Sometimes he managed. Sometimes he didn't. It was so very stressful. Hospitals are not the place to learn how to breastfeed. The environment is all wrong. Those dreadful screens are a faff, the room is noisy, people interrupt, it's too hot, it's uncomfortable and all in all it's a nightmare.

We successfully accomplished 3 full feeds at random moments in SCBU but decided to come home with the NG tube in rather than waiting to establish full breastfeeding.  I tried 3 times a day for 19 days. And on day 17 I very, very, very nearly gave up. But my Mum encouraged me not to and when the community neonatal nurse called she told me not to and in my tired and stressed out state I didn't have the energy to argue.


I have to say I love breastfeeding now. Not in a 'lets-all-do-it-in-public-and-make-other-people-feel-bad' kind of way, hey I even go in the other room at home when we have visitors, but just for me and Skittle we tried and tried and tried again and we eventually got there and I'm proud of us. I know loads of other prem mum's don't have the same story and for lots it's just not possible and for a while I didn't think it would happen for us either and if it hadn't, I know Skittle would have been absolutely fine for it, after everything prem babies and their mum's have been through just having each other is the main thing, not to worry about feeding methods.

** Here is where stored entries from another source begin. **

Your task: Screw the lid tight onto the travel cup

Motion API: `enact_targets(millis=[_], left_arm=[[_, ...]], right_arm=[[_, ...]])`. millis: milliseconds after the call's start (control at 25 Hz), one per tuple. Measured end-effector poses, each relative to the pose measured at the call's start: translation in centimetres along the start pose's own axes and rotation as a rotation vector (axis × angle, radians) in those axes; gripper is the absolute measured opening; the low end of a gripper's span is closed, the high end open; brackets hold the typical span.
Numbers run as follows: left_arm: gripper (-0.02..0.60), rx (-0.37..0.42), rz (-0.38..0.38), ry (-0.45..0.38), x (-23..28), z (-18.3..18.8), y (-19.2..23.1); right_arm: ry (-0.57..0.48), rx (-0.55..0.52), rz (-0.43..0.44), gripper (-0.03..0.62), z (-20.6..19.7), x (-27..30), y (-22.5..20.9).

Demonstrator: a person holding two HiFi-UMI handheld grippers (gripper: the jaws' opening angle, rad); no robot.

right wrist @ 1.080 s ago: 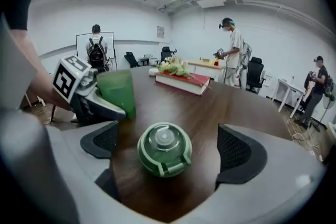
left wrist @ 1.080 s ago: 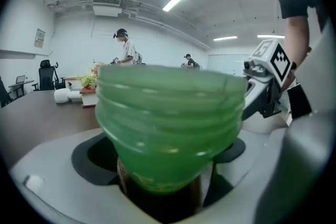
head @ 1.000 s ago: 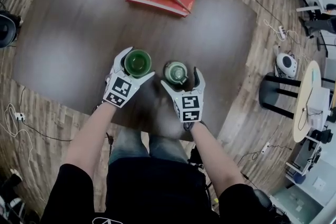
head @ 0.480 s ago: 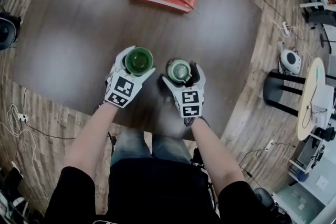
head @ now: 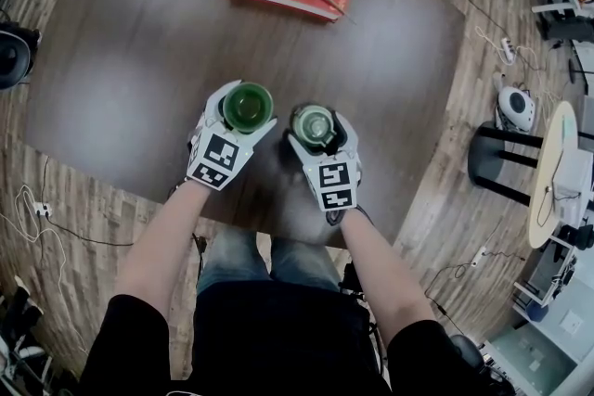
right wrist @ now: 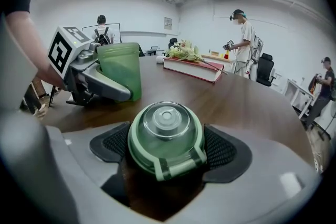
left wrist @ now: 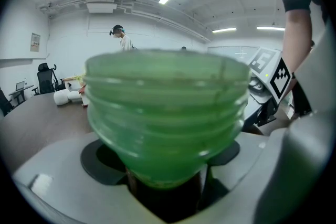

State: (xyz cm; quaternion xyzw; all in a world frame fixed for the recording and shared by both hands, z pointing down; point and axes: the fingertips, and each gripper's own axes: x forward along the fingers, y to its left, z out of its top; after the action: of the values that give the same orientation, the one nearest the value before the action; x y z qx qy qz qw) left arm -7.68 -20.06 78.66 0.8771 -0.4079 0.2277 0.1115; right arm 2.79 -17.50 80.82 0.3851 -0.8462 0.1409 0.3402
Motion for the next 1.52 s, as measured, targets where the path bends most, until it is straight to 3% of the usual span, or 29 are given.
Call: enact_targets(millis=[240, 440, 720, 1000, 1240, 1520], left_arm=[[0.399, 0.001, -0.035, 0.007, -0.6, 0.5, -0.3], [0.399, 0.014, -0.074, 0.02, -1.7, 2.5, -0.7], [0.4, 0.046, -0.247, 0.077, -4.4, 8.1, -4.6], [0.4, 0.188, -0.475, 0.163, -7.3, 14.7, -9.6], [0.4, 0.306, -0.587, 0.19, -9.3, 19.1, -12.4], [0.4, 0.345, -0.638, 0.158, -10.6, 22.4, -14.0]], right_arm=[[0.001, 0.027, 0.021, 0.443, 0.0, -0.4, -0.4], [-0.07, 0.028, 0.078, 0.443, 3.4, -3.0, -1.6], [-0.247, -0.064, 0.312, 0.443, 14.1, -12.9, -0.6], [-0.295, -0.189, 0.569, 0.443, 22.8, -21.7, 2.6], [-0.27, -0.333, 0.701, 0.443, 25.7, -24.7, 4.5], [-0.238, -0.429, 0.753, 0.445, 26.6, -26.9, 5.1]])
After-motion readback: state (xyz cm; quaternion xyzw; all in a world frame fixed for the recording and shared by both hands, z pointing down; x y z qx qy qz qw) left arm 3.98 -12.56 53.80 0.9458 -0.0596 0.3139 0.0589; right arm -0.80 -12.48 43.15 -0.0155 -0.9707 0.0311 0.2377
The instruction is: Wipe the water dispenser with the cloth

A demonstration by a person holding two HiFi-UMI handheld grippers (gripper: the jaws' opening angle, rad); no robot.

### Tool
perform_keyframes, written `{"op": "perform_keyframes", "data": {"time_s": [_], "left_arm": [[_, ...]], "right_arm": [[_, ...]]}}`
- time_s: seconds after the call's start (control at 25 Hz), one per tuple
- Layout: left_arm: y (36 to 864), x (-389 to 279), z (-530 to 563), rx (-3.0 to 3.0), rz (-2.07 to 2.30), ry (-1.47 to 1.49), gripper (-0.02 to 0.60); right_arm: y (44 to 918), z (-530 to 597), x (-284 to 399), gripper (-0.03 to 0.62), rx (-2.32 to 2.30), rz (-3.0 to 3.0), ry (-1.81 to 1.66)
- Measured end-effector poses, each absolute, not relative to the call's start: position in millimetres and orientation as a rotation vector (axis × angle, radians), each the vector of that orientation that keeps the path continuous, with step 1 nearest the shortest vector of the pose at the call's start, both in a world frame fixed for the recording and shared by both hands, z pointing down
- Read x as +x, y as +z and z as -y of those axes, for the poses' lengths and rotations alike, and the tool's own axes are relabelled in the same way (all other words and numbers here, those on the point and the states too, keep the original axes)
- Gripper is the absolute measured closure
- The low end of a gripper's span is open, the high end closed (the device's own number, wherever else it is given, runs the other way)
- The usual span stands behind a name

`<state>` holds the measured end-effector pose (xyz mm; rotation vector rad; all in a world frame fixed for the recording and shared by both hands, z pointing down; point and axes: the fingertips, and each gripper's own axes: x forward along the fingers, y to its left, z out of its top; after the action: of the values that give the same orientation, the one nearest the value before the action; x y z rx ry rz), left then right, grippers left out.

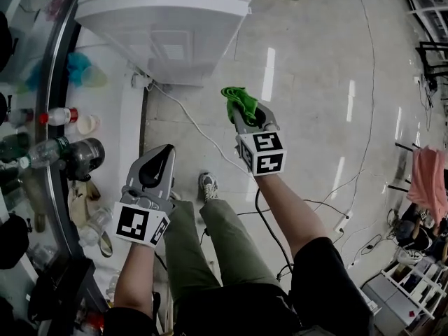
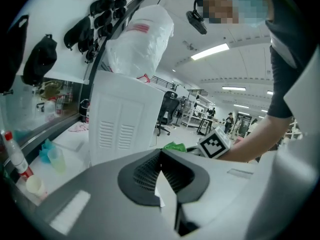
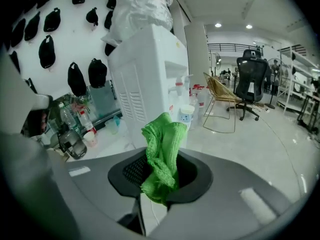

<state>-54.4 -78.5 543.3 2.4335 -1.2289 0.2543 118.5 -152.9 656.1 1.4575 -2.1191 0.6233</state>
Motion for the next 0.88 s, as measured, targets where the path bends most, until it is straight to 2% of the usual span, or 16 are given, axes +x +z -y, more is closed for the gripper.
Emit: {"op": "perform_keyframes", "data": {"time_s": [0.4, 0.88], "left_arm": [[499.0, -82.0, 52.4, 2.36, 1.364, 0.297, 0.58], [409.6, -75.8, 22.7, 2.441, 1.429, 0.281, 0.58]], "right_arm": [[588.2, 46.1, 110.4, 0.502, 1.47, 2.172, 0.782], [447.7, 29.0, 102.0, 0.502, 1.423, 2.371, 0.612]]}}
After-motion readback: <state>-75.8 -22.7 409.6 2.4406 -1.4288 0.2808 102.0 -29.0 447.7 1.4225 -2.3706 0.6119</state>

Plus donor milk in most NNUs mean that premmies do get breast milk in those early days when it's important for their digestive systems. Over on the amazing notevenabagofsugar blog there's been a great post about this subject recently. I would love to donate all my let over expressed milk but unfortunately due to a hefty blood transfusion I don't meet the criteria. 


For now my milk drawer with over 80 bottles of milk will just have to remain the visitor tourist attraction.

1 comment:

  1. Awwwww you called me amazing. Your the amazing one!

    All that milk will be great for porridge when your weaning!